Hi Jonti, Sorry, I did write a reply but I've just noticed it seems not to have appeared on github and it's not in my sent email. In your second case, I'm sure you don't need to take the derivative of all the nodes in the rectangle - if you only want to optimize the elements of the final node (U3) then you should be able to formulate it so that you only run that final node with adept to differentiate it. This presumes that once a node (e.g. U2) is defined, it is not changed in subsequent steps... There is something that looks rather ill-posed about what you're trying to do though. Firstly, you are applying the steepest-descent formula for a fixed step size, but only applying it once before moving to the next node. So you're not really minimizing J. It would seem to be better to run it for several iterations on the same node to really have a go at minimizing J before moving to the next node.

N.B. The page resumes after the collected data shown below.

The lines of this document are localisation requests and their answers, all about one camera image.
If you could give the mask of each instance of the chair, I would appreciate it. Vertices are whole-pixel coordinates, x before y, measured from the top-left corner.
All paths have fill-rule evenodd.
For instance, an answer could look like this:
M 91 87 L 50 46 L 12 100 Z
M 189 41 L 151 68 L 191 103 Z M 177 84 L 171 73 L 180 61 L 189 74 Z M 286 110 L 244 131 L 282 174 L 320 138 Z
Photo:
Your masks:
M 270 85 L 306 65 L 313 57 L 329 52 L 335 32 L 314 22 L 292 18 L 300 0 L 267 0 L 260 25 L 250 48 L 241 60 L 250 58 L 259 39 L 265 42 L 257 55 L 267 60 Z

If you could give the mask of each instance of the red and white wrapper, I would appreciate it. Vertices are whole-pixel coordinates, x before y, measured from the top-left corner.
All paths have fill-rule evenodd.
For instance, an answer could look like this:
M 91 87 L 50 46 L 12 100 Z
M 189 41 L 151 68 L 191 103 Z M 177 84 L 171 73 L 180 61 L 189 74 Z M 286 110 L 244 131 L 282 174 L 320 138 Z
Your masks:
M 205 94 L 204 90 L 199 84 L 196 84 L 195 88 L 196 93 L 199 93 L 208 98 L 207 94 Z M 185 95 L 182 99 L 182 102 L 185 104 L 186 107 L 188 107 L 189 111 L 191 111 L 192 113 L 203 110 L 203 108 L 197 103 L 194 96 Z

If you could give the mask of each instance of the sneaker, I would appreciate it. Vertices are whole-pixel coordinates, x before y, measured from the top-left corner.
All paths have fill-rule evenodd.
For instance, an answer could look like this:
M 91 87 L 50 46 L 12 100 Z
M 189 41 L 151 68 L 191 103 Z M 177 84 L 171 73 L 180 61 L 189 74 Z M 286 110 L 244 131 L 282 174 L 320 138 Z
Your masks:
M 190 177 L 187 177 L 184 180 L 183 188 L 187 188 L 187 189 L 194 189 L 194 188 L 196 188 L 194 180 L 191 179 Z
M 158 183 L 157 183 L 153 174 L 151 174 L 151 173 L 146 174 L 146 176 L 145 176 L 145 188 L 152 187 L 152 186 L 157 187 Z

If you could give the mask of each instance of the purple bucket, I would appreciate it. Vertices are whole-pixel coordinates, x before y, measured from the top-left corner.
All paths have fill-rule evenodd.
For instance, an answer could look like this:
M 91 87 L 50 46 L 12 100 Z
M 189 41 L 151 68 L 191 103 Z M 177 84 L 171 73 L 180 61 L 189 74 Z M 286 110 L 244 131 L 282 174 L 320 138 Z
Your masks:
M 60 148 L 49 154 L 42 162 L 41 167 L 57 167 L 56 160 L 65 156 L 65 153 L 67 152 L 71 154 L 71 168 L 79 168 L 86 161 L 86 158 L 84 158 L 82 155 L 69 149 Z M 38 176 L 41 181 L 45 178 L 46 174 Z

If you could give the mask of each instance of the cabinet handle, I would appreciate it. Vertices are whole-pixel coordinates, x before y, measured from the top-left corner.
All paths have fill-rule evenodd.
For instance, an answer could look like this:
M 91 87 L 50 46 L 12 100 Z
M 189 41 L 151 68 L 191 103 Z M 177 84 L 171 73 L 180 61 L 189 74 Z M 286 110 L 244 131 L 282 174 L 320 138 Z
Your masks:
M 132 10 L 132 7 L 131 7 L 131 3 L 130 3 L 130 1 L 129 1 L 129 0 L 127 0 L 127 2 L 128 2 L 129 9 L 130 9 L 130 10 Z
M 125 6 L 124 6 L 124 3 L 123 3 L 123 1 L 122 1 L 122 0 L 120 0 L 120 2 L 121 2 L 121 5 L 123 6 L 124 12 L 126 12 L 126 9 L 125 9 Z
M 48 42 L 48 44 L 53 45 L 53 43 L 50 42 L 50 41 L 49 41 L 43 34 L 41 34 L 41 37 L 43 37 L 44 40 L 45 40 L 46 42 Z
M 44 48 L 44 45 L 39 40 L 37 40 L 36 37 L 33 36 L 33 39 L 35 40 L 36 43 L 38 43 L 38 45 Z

Secondly, steepest descent is the least sophisticated of the numerous gradient-based minimization algorithms. If your problem is small (fewer than around 100 independent variables in each U node) then you can use the Gauss-Newton or Levenberg-Marquardt algorithms. For larger problems, you may do better with a quasi-Newton minimizer such as LBFGS (test/test_gsl_interface uses the GSL implementation of LBFGS - see also test/README in Adept), although note that LBFGS should be better than steepest descent for any size of problem. Cheers, Robin

jontio commented 5 years ago

Hi Robin,

It's been a while since I've been working on this problem so I'm a little more rusty. Yes I agree, looking back over what I wrote in the second case I can't see any reason why treating h3 as constant and using adept to find a good value for U4 would work. So I'm not sure what I was thinking there. Maybe it is just that simple, I'll have to have a look again and try it out to see if works if I can just autodifferentiate each node one at a time.

Interesting what you said about running multiple times before moving onto the next step I don't know if I thought about that, I will try that too and see what happens.

I hadn't heard of LBFGS before, very interesting. As far as I know usually for neural networks steepest descent is used. The number of independent variables in U can be huge and can be in the millions so it's a horrible problem. My understanding of LBFGS is zero at the moment but I had a look and found https://www.reddit.com/r/MachineLearning/comments/4bys6n/lbfgs_and_neural_nets/ where someone asked why it isn't used for neural networks very often. So people do occasionally use it but as far as I know all modern programs like tensorflow use auto differentiation and steepest descent at their core. Still I'll definitely look into LBFGS if for no other reason than I know nothing about it at the moment. Thanks.

Cheers, Jonti

rjhogan commented 5 years ago

Hi Jonti, Conjugate gradient is another minimization strategy similar to L-BFGS, and is an option in GSL as well. Anyway since I've fixed the original bug I'll close this thread now but feel free to email be directly with anything further on this topics. Regards, Robin.